__Exercise brief__. After locating the line with "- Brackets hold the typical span" below, output it and each following line exactly, stopping after the line with "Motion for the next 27". No pictures.
/---
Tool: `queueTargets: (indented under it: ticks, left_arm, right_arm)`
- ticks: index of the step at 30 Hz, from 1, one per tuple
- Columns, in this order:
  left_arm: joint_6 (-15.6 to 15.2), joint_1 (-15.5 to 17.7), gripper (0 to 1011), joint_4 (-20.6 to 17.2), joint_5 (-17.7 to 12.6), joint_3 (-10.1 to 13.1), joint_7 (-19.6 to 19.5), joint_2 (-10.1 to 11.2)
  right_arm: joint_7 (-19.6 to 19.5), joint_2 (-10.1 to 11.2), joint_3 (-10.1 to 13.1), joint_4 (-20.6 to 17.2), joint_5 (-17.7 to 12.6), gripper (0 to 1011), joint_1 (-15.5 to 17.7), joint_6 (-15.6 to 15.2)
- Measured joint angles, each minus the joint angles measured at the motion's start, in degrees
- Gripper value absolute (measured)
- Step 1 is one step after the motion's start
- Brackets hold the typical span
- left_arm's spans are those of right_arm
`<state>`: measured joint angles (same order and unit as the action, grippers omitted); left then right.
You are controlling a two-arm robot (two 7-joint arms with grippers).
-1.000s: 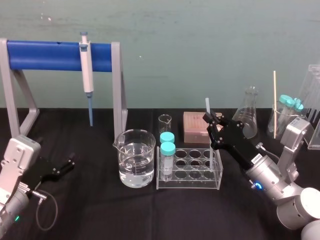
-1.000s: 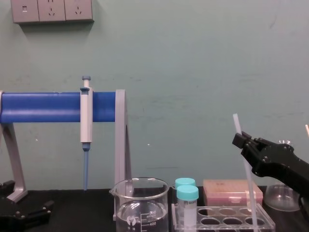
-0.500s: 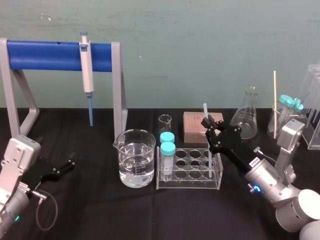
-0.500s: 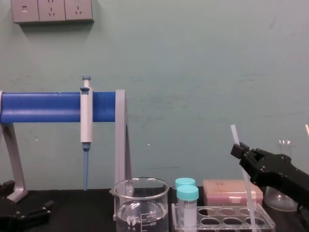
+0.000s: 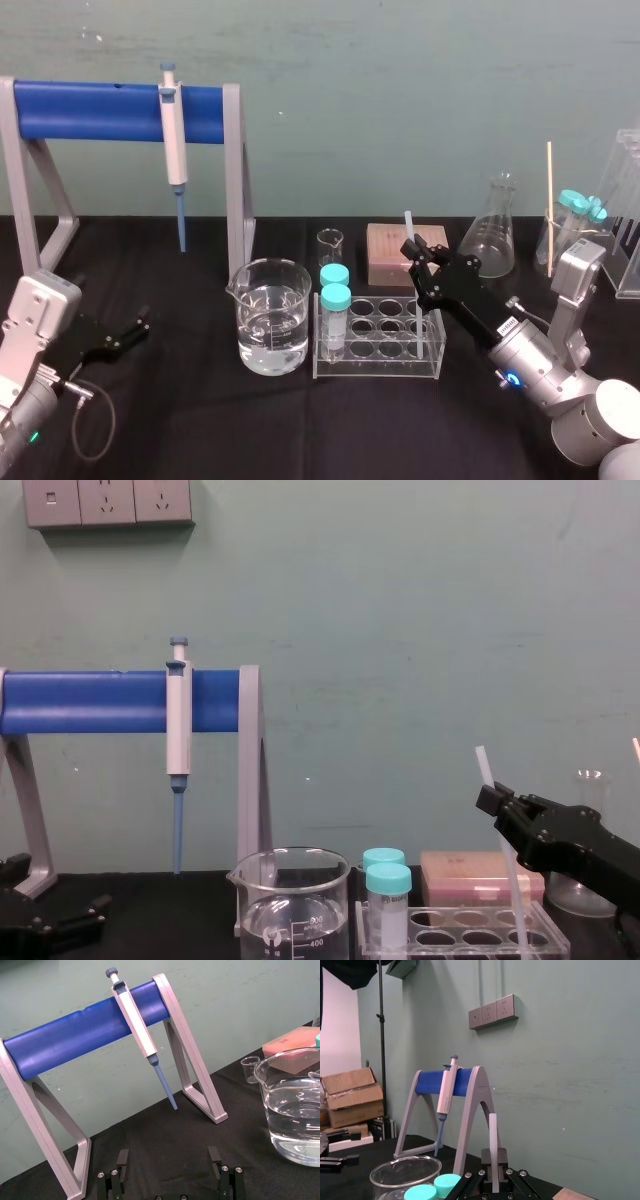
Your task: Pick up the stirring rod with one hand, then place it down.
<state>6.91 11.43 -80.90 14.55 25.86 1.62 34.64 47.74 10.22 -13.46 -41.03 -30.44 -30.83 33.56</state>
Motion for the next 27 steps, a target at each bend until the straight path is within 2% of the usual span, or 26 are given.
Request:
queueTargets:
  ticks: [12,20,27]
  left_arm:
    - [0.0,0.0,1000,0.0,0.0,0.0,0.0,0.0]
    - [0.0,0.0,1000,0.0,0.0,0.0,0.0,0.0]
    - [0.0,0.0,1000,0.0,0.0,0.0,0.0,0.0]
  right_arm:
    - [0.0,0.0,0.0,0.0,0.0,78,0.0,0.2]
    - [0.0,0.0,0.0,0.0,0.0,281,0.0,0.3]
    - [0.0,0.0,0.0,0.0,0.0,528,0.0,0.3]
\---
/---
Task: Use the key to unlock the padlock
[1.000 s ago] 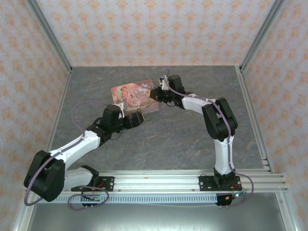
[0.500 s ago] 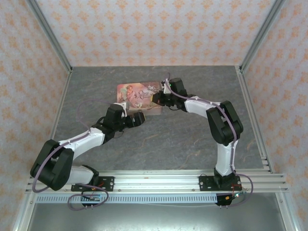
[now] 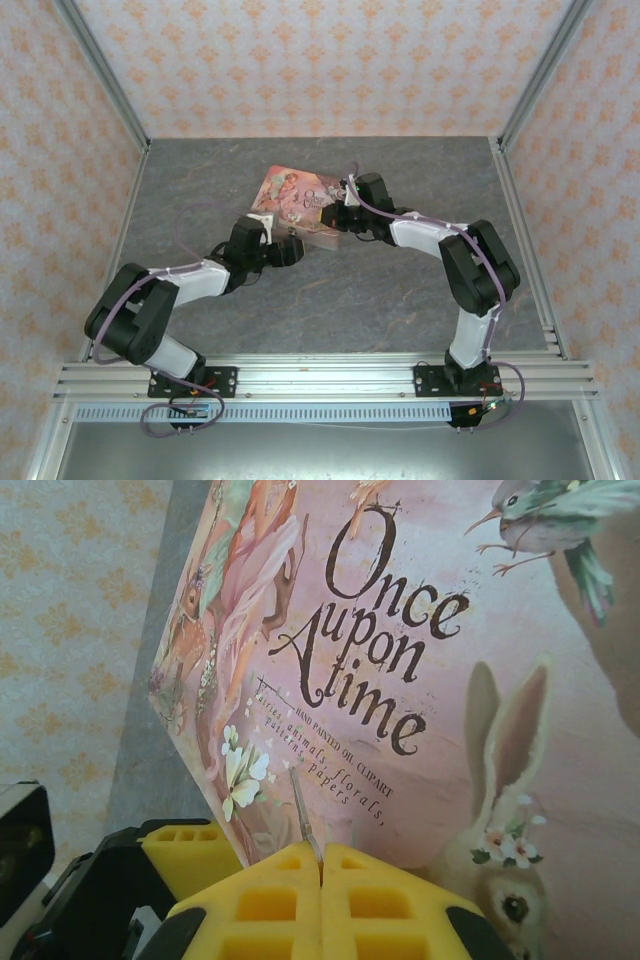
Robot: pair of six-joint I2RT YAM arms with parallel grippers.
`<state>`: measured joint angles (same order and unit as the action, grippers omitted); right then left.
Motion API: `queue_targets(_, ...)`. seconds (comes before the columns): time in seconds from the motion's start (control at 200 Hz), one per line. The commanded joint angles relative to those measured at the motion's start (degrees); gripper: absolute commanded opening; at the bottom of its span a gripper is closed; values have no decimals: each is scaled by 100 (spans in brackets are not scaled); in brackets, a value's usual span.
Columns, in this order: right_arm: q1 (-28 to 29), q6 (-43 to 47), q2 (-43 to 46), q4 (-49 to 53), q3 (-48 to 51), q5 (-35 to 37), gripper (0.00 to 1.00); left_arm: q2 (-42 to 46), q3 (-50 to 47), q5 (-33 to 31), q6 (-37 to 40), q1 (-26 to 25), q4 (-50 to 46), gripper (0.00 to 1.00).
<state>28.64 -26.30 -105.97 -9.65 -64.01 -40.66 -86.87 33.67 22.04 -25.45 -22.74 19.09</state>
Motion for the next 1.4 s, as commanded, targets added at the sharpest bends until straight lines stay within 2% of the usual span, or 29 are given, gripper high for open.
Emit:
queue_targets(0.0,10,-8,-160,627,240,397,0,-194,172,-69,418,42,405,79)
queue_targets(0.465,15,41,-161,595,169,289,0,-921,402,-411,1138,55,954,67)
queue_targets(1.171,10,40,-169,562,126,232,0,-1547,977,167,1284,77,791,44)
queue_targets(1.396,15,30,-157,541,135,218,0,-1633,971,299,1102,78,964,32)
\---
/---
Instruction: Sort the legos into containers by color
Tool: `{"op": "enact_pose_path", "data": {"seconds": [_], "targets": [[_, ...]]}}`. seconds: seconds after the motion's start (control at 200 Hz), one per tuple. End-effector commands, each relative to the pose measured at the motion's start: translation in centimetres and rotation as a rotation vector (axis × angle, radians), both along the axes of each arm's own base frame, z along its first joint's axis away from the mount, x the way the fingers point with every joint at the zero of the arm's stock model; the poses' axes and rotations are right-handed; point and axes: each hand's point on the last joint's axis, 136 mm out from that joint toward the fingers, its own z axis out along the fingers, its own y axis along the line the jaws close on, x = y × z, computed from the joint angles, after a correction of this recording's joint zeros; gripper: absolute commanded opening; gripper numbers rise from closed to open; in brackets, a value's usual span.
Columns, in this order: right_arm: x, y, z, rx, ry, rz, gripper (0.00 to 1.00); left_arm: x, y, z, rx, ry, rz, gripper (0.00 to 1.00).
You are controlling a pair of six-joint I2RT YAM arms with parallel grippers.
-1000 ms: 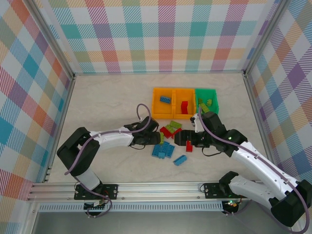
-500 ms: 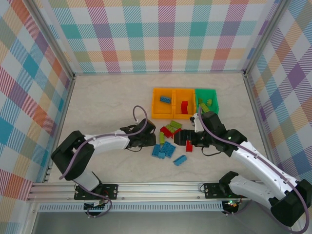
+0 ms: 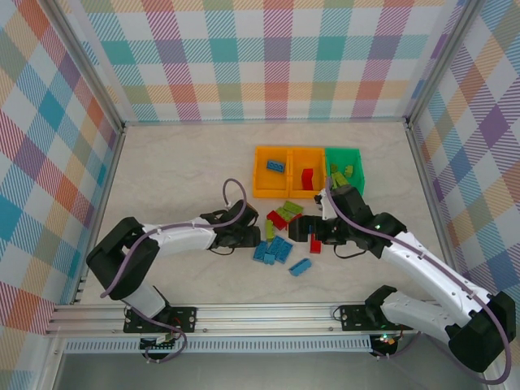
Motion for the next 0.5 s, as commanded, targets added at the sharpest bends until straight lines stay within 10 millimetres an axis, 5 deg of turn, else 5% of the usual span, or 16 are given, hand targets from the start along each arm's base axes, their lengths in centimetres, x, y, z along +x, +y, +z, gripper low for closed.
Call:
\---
__Solution for this exercise__.
- Brackets hold the typical span
- left_arm's spans are those of right_arm
`<state>`: measured joint angles (same order and unit as the action, grippers omitted); left then right.
You are controlling a two-arm robot (two 7-joint arms with grippers).
-1.000s: 
-1.000s: 
-0.500s: 
-0.500s: 
+0.000s: 
Your task: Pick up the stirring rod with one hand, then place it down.
<state>6.91 11.43 -80.90 14.55 25.86 1.62 34.64 47.74 10.22 -13.46 -41.03 -30.44 -30.83 33.56</state>
Motion for the next 27 steps, a target at each bend until the straight path is within 2% of the usual span, or 26 are given.

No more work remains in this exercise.